According to Dr. Frank Nothaft, chief economist for CoreLogic, "Ten years ago, during the depths of the Great Recession, more than 11 million homeowners had negative equity." This was a quarter of mortgaged homes, he said. Times have certainly changed.

The third quarter report from CoreLogic on the equity in U.S. residential property shows only about 2 million homes to be underwater, with a higher balance on the mortgage or mortgages than the homes' value.  This is 3.7 percent of all mortgaged properties.
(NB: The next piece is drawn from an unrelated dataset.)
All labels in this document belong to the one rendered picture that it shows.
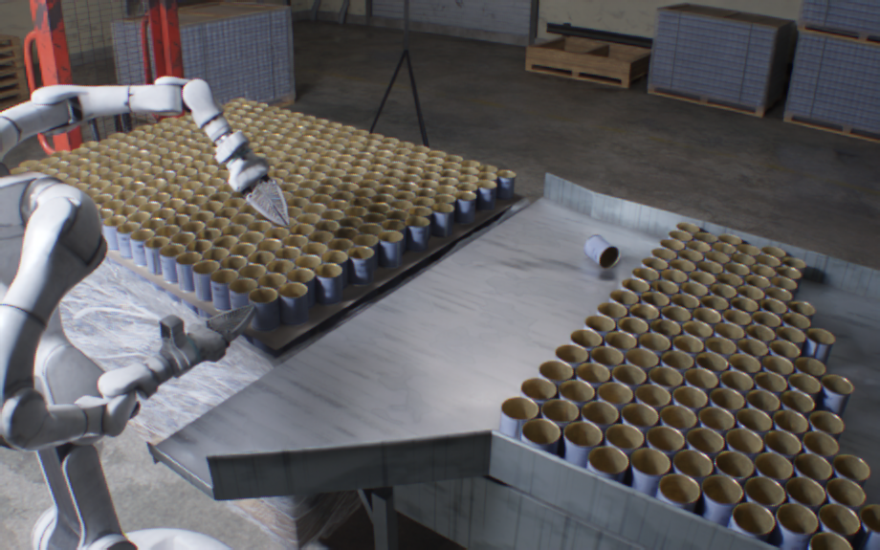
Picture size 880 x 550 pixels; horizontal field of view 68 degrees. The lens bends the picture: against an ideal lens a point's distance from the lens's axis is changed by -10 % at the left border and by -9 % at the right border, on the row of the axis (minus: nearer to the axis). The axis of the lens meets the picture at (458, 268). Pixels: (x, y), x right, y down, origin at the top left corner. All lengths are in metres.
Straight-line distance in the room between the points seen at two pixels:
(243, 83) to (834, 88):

The national aggregate value of negative equity was approximately $301 billion at the end of the third quarter of 2019. This is down quarter over quarter by approximately $2.4 billion, from $303.4 billion in the second quarter of 2019 and the number of homes affected was 220,000 fewer than a year earlier, a 10 percent decline.
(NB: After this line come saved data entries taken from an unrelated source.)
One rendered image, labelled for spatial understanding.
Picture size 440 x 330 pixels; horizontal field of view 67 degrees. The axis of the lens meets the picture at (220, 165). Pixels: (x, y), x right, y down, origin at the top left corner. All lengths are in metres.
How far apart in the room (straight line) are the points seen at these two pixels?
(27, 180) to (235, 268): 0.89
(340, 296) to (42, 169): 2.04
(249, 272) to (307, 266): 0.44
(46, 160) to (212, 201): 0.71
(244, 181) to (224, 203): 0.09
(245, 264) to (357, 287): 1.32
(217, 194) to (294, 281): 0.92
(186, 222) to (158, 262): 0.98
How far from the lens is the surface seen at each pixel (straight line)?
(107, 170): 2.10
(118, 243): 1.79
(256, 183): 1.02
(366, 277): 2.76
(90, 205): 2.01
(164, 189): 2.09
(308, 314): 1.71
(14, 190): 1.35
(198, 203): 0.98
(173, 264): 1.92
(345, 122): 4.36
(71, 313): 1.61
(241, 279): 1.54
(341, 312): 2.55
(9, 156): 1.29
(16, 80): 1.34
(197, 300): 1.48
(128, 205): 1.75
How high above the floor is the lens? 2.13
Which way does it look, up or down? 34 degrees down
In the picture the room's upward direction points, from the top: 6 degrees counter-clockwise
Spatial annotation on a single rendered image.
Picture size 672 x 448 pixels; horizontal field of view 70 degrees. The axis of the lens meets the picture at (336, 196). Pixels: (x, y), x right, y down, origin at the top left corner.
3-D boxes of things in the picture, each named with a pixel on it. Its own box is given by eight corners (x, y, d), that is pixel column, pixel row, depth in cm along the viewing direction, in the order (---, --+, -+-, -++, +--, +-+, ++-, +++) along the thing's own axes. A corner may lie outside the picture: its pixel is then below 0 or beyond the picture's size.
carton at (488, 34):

On the flip side, CoreLogic's analysis shows that equity in the 64 percent of all residential properties that carry a mortgage increased from the third quarter of 2018 to the most recent quarter by $457 billion, a 5.1 percent gain. The average homeowner gained approximately $5,300 in equity during the past year with Idaho having the highest year-over-year average increase at $25,800.



"The negative equity share continues to decline thanks to rising home prices across the nation," said Frank Martell, president and CEO of CoreLogic. "According to the latest HPI report, home prices increased an average of 3.5% year over year in October 2019. Out of all 50 states, homeowners in Idaho experienced the largest annual home price increase at 10.9%, while they also gained the most home equity, averaging $25,800."